Vertex OpenAI-compatible endpoints are configured with endpoint_type: "openai_vertex" and Google credentials. User refresh-token credentials and service-account credentials are supported.

{
  "id": "gemini-vertex",
  "api_base": "https://aiplatform.googleapis.com/v1beta1/projects/PROJECT/locations/global/endpoints/openapi",
  "endpoint_type": "openai_vertex",
  "region": "global",
  "credentials": {
    "refresh_token": "...",
    "client_id": "...",
    "client_secret": "..."
  }
}

Anthropic Bedrock endpoints are configured with endpoint_type: "anthropic_bedrock", AWS region, and AWS credentials.

{
  "id": "anthropic-bedrock",
  "api_base": "https://bedrock-runtime.us-east-1.amazonaws.com",
  "endpoint_type": "anthropic_bedrock",
  "region": "us-east-1",
  "credentials": {
    "access_key": "...",
    "secret_key": "..."
  }
}

Features

  • Unified chat API — one ChatClient trait for completions and streaming
  • Settings resolution — load model catalogs, endpoint bindings, provider ids, and transport metadata from JSON
  • OpenAI-compatible adapters — chat and embeddings through async-openai
  • Anthropic support — direct Messages API plus Bedrock Converse transport
  • Streaming normalization — provider stream events become ChatStreamDelta
  • Tool calling — normalized function/tool definitions, assistant tool calls, and tool-result turns
  • Multimodal messages — text and image parts for supported providers
  • Vertex authentication — Google access-token exchange with in-process cache
  • Retrieval clients — OpenAI-compatible embeddings and custom JSON rerank
  • Token counting — tiktoken-based counts for GPT-3.5, GPT-4o, o1, and o3 families with deterministic fallback
  • Typed errors — configuration, provider, HTTP, serialization, model, and endpoint errors

Utilities

use vv_llm::utilities::{count_tokens, count_tokens_fallback, normalize_text_messages, RetryPolicy};
Function Description
normalize_text_messages Merge adjacent same-role text messages without merging images or tool data
count_tokens Count tokens with supported model tokenizers
count_tokens_fallback Deterministic whitespace fallback counter
RetryPolicy Small retry metadata helper for callers that manage retries externally

Project Structure

vv-llm-rs/
  Cargo.toml
  crates/vv-llm/
    src/
      chat_clients/       # Chat clients, stream normalization, Vertex auth
      embedding_clients/  # OpenAI-compatible embedding client
      rerank_clients/     # Custom JSON HTTP rerank client
      settings.rs         # Settings parsing and model resolution
      types.rs            # Public request/response/error types
      utilities/          # Message normalization, token counting, retry metadata
    tests/
      fixtures/           # Sample settings and live-test assets

Development

Run checks from the workspace root:

cargo fmt --check
cargo test
cargo clippy --all-targets --all-features -- -D warnings

Live integration tests are ignored by default.
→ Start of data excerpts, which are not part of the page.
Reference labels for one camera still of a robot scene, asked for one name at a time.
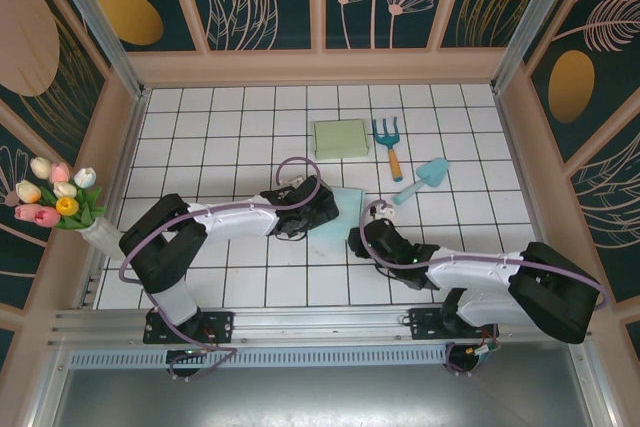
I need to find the teal toy garden fork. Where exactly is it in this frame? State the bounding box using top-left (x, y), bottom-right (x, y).
top-left (372, 116), bottom-right (405, 183)

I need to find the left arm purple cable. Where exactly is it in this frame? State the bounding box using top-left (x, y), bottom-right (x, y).
top-left (119, 155), bottom-right (323, 384)

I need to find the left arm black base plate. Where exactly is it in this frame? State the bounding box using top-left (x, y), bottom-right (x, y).
top-left (143, 310), bottom-right (236, 346)

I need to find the white ribbed vase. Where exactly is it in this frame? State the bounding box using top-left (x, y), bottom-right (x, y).
top-left (81, 216), bottom-right (124, 263)

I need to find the black base electronics module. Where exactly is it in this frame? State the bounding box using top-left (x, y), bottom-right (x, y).
top-left (446, 341), bottom-right (496, 377)

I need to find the aluminium mounting rail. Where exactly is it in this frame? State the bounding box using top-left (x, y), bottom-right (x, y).
top-left (47, 300), bottom-right (596, 351)

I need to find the artificial tulip bouquet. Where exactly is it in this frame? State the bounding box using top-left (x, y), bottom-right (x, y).
top-left (13, 156), bottom-right (106, 231)

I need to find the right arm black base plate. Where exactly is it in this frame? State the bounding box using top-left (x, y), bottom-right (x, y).
top-left (408, 304), bottom-right (471, 343)

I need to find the teal toy shovel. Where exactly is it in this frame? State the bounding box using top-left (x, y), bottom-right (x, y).
top-left (392, 157), bottom-right (450, 207)

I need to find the grey slotted cable duct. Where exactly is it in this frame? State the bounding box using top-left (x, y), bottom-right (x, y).
top-left (67, 349), bottom-right (451, 369)

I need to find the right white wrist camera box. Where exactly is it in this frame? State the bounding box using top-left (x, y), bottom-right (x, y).
top-left (368, 198), bottom-right (397, 221)

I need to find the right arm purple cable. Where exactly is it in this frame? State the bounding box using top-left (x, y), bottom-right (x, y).
top-left (358, 202), bottom-right (609, 378)

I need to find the aluminium frame post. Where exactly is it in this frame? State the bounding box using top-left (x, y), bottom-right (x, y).
top-left (39, 0), bottom-right (147, 99)
top-left (491, 0), bottom-right (586, 94)

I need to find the light blue paper box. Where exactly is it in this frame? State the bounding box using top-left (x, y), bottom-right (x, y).
top-left (304, 185), bottom-right (367, 244)

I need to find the grey metal sheet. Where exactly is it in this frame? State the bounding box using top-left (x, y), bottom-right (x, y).
top-left (49, 365), bottom-right (609, 427)

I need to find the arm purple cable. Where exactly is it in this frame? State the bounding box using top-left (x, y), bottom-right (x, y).
top-left (358, 202), bottom-right (609, 378)
top-left (119, 155), bottom-right (323, 384)

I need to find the green paper box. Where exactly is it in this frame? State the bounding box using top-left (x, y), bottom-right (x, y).
top-left (313, 119), bottom-right (371, 163)

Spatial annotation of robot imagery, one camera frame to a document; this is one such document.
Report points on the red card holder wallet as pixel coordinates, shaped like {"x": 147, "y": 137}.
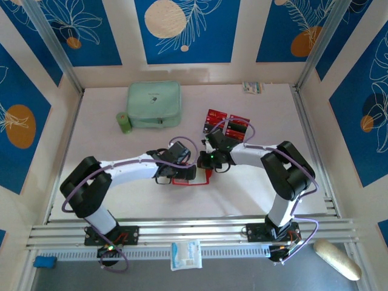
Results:
{"x": 200, "y": 179}

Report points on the black credit card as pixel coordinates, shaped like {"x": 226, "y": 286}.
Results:
{"x": 208, "y": 128}
{"x": 238, "y": 125}

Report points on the red credit card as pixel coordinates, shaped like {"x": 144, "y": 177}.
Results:
{"x": 213, "y": 121}
{"x": 240, "y": 117}
{"x": 235, "y": 134}
{"x": 216, "y": 114}

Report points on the clear acrylic card tray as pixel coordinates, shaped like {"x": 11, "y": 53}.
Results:
{"x": 227, "y": 119}

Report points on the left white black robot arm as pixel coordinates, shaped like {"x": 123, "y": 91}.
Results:
{"x": 85, "y": 188}

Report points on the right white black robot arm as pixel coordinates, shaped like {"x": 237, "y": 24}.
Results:
{"x": 288, "y": 172}

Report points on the green cylindrical roll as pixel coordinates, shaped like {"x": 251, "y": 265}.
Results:
{"x": 124, "y": 122}

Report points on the mint green zip pouch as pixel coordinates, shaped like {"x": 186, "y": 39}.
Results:
{"x": 153, "y": 100}

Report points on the printed paper leaflet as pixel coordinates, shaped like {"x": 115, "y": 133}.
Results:
{"x": 252, "y": 87}

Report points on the white gauze packet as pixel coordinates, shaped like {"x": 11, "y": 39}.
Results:
{"x": 185, "y": 254}

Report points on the black controller board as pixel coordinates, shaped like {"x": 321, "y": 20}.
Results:
{"x": 109, "y": 252}
{"x": 280, "y": 254}

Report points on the blue sponge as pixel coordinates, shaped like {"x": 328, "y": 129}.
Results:
{"x": 45, "y": 262}

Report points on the beige cork roll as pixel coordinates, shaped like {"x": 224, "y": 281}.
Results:
{"x": 336, "y": 259}

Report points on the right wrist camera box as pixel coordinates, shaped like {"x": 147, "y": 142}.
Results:
{"x": 221, "y": 141}

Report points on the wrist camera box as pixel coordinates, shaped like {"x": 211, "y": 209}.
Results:
{"x": 221, "y": 141}
{"x": 179, "y": 151}

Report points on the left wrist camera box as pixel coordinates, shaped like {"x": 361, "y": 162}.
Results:
{"x": 179, "y": 151}

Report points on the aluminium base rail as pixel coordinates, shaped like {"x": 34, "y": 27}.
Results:
{"x": 188, "y": 228}

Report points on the aluminium side rail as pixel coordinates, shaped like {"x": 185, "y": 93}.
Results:
{"x": 74, "y": 121}
{"x": 306, "y": 121}

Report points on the blue floral wall panel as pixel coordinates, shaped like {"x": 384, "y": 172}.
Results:
{"x": 363, "y": 151}
{"x": 12, "y": 166}
{"x": 91, "y": 45}
{"x": 348, "y": 30}
{"x": 272, "y": 30}
{"x": 212, "y": 30}
{"x": 33, "y": 36}

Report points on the aluminium corner post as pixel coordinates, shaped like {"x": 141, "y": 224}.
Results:
{"x": 54, "y": 42}
{"x": 324, "y": 39}

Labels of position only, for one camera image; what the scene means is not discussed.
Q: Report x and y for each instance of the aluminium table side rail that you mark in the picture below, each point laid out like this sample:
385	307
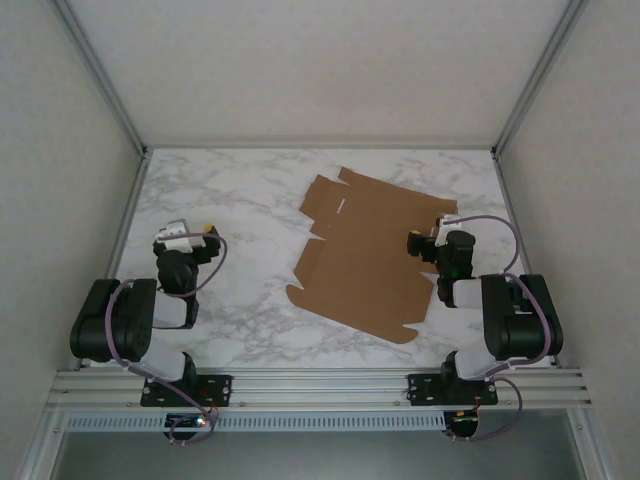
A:
126	225
510	200

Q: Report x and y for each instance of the brown cardboard paper box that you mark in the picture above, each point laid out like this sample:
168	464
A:
365	260

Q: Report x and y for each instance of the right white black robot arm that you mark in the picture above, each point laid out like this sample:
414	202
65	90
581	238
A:
520	325

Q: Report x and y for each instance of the aluminium corner frame post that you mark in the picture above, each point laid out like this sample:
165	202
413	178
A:
104	75
539	75

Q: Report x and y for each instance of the aluminium lower frame post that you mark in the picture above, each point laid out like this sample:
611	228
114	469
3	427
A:
42	445
595	445

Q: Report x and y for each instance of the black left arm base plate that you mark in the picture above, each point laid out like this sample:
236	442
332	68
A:
220	390

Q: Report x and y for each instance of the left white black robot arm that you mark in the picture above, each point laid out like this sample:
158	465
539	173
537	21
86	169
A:
170	310

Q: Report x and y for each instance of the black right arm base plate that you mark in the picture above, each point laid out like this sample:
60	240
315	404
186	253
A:
425	390

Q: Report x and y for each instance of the aluminium rear frame bar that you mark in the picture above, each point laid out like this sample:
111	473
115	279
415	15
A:
320	145

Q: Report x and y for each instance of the aluminium mounting rail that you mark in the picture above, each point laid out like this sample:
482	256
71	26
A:
320	390

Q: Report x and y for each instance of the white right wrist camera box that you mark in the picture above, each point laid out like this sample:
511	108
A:
444	222

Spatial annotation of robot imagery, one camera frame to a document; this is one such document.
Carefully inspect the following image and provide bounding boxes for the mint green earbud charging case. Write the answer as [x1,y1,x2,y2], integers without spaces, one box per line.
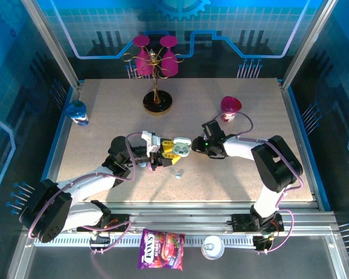
[171,137,192,158]

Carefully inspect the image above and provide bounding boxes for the pink lidded cup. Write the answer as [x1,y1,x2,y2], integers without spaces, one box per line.
[220,95,243,123]

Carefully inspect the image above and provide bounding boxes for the blue lidded cup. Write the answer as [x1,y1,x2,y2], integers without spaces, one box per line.
[65,99,90,127]

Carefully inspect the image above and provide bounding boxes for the pink wine glass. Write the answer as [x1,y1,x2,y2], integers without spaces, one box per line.
[132,34,154,77]
[159,35,180,78]

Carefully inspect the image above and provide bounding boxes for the purple Fox's candy bag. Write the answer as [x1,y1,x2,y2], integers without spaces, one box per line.
[137,228,186,271]

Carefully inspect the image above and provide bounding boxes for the small black control box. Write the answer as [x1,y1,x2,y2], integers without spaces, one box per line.
[252,234,276,254]
[88,232,111,254]

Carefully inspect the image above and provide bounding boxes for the gold wire glass rack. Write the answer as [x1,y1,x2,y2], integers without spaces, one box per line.
[121,48,186,116]

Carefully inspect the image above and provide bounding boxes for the aluminium side rail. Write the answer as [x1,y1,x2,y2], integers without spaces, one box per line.
[279,80,323,210]
[39,81,84,204]

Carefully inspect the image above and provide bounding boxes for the aluminium front rail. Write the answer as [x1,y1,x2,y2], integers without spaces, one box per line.
[26,200,341,248]

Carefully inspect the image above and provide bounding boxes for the white slotted cable duct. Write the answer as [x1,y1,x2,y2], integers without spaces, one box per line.
[34,235,257,247]

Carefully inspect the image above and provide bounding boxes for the aluminium frame post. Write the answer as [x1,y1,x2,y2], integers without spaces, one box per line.
[280,0,339,88]
[20,0,81,90]

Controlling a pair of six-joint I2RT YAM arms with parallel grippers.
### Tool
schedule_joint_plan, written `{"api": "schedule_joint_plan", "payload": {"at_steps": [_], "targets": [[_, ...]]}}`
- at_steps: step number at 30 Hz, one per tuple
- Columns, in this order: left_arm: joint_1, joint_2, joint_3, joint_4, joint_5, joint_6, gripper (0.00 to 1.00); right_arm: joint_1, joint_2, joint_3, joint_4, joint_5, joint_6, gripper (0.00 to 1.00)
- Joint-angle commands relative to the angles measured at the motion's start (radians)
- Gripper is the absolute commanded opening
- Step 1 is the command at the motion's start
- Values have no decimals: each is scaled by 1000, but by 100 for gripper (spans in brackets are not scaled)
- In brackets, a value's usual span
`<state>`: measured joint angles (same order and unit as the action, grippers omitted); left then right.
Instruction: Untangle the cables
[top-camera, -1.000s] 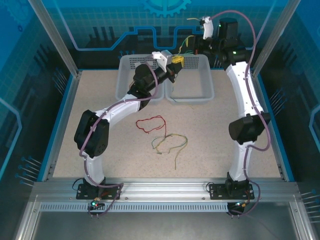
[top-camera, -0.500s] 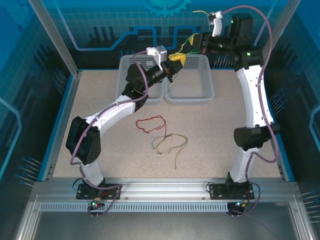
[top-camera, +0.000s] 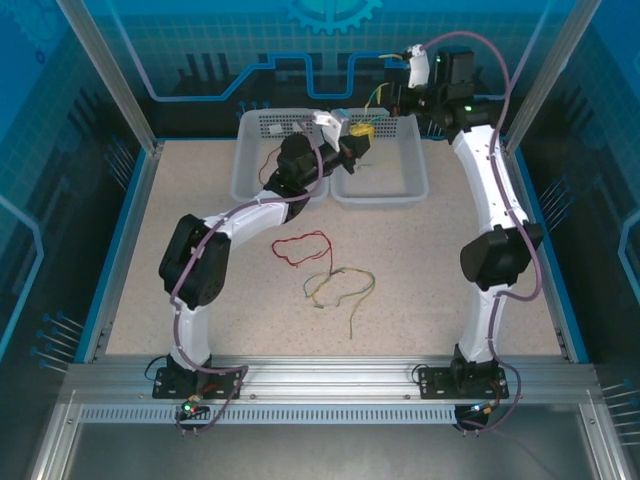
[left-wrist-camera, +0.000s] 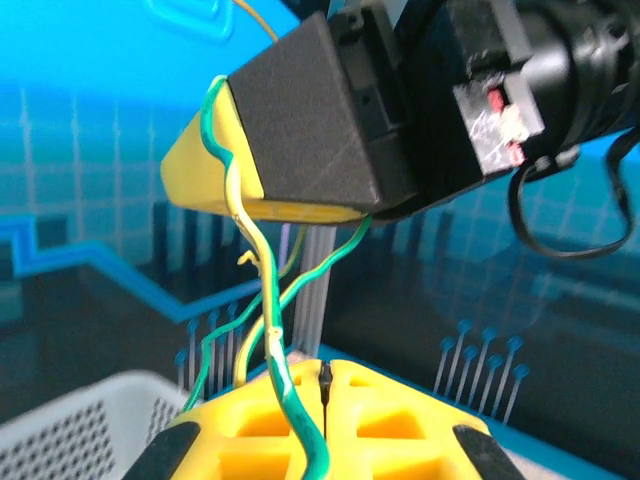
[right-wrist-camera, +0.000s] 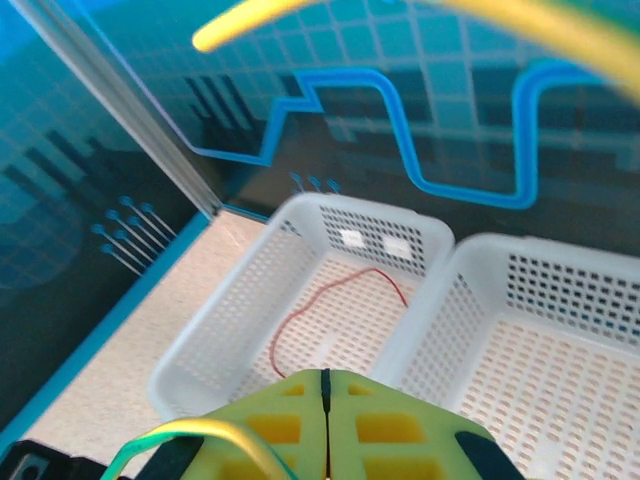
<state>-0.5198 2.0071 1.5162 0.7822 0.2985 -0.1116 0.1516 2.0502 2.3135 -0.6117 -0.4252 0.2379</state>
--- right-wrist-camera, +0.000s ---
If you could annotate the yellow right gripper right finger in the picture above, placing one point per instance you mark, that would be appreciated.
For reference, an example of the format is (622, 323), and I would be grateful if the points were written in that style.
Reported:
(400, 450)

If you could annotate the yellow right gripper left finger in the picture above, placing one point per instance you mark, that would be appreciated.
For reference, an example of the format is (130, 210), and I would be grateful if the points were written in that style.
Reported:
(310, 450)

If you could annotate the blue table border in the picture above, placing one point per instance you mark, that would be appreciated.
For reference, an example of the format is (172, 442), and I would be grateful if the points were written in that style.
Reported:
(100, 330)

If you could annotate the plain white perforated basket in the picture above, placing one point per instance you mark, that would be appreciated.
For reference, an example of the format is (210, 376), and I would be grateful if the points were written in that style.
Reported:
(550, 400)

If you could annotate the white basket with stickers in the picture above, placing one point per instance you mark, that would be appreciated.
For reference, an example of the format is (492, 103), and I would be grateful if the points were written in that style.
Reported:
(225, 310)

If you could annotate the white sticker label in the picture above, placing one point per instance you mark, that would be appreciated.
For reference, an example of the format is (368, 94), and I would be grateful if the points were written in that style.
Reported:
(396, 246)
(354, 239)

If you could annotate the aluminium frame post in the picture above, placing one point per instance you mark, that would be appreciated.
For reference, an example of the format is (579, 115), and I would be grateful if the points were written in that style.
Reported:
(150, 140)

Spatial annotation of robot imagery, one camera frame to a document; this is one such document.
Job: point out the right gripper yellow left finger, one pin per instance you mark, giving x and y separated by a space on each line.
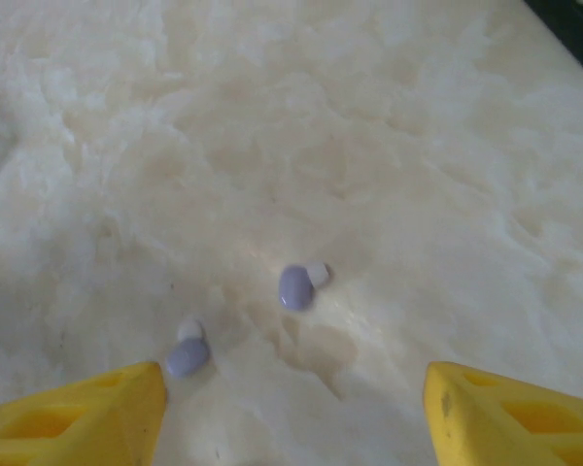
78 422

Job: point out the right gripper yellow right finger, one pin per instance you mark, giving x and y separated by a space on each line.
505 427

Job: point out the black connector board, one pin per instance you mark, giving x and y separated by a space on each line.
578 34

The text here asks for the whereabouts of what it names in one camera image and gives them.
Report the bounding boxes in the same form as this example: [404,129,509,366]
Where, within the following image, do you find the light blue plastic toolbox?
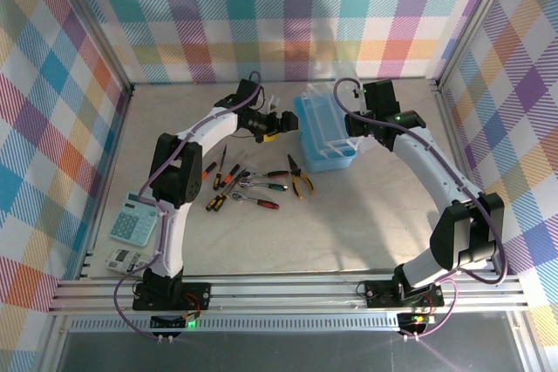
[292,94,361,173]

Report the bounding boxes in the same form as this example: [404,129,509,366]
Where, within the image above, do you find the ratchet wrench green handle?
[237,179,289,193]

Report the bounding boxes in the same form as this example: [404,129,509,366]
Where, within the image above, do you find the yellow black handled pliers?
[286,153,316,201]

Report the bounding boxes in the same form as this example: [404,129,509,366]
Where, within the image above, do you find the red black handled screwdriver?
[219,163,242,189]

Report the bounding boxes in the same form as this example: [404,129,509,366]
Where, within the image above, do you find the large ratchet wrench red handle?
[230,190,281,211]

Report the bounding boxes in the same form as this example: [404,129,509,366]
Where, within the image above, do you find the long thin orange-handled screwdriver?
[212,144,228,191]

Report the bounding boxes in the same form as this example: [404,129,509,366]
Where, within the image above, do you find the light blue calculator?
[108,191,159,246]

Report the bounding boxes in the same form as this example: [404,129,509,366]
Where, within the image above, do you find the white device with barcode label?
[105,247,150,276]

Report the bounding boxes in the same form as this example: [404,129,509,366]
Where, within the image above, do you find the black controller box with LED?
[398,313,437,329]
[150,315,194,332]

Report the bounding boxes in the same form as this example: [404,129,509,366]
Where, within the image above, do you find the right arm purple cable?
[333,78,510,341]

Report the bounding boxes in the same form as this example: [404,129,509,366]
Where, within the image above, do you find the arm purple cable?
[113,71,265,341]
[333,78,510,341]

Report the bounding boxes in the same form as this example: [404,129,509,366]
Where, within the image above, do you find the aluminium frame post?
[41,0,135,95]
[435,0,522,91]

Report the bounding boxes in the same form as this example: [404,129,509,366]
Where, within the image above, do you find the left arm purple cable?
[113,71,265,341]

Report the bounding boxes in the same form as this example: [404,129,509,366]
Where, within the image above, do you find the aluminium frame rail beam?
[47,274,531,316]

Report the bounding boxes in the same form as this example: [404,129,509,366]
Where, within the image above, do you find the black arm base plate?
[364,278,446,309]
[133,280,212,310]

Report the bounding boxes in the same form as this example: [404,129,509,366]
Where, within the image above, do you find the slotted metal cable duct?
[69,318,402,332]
Put real credentials in crates/vv-llm/tests/fixtures/dev_settings.json, or set VV_LLM_SETTINGS_JSON, then run:

VV_LLM_RUN_LIVE_TESTS=1 ./scripts/run_live_tests.sh

Engineering documentation lives in docs/. Start there for architecture notes, provider adapter behavior, live-test policy, security rules, and maintenance workflows.

Releases are published to crates.io by the tag workflow documented in docs/RELEASE.md.

License

MIT